Здесь, в «Сезоне мира», тема войны не просто входит в современный и, казалось бы, совершенно мирный сюжет картины, — она определяет его движение, судьбы персонажей — и не только сегодня, в сезон, когда происходит действие, но и на сезоны будущие, когда Драган вернется в Белград, когда все это станет прошлым, не переставая оставаться нынешним. Так возникает в югославском кинематографе нерасчленимое на эпохи единство отечественной истории, так возникает ощущение этой общей истории как личной биографии каждого из персонажей.

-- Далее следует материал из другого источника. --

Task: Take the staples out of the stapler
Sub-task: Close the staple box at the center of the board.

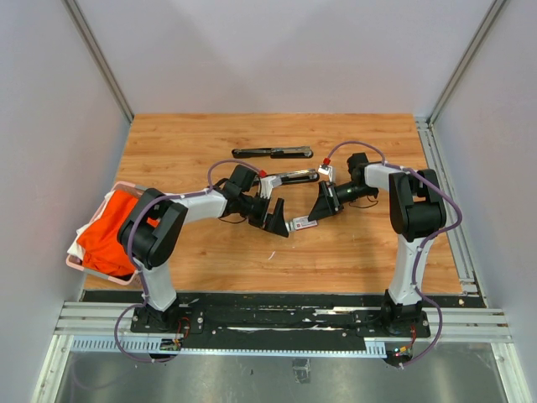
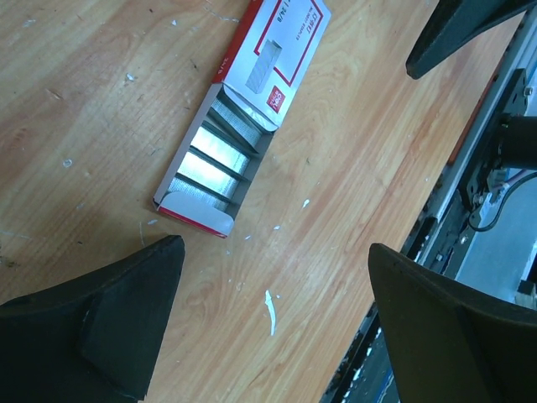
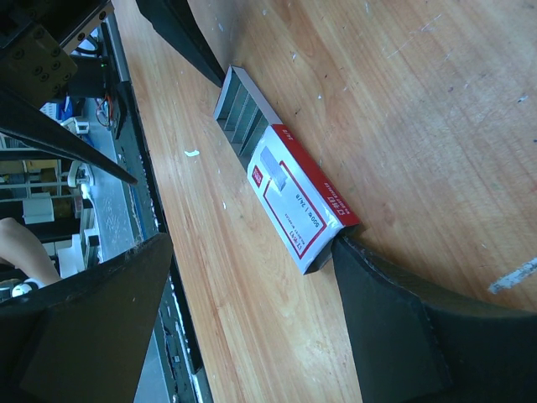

Так возникает, другими словами, ощущение истории не с точки зрения консультанта-археолога, консультанта-этнографа, тщательно и придирчиво отмеряющего коэффициент достоверности того или иного интерьера, костюма, реквизита, лексикона, но как бы изнутри, с точки зрения современника всей истории нации, причем современника не тех событий, которые потрясли судьбы народов, стран и континентов, но, напротив, повседневности, будничности, естественной среды обитания человека во все времена. И не случайно так близки в этом плане художественные принципы «телевизионного поколения», вглядывавшегося в повседневную «историю современности», в археологию обыденной жизни, в существование «городских низов», и поиски режиссеров, обращавшихся с теми же нравственными, идейными, философскими вопросами к временам более или менее отдаленным, однако и здесь к истории с самой маленькой буквы, истории каждого из своих соотечественников, когда бы он ни жил на этой югославской земле, как бы она ни называлась в то или иное историческое мгновение.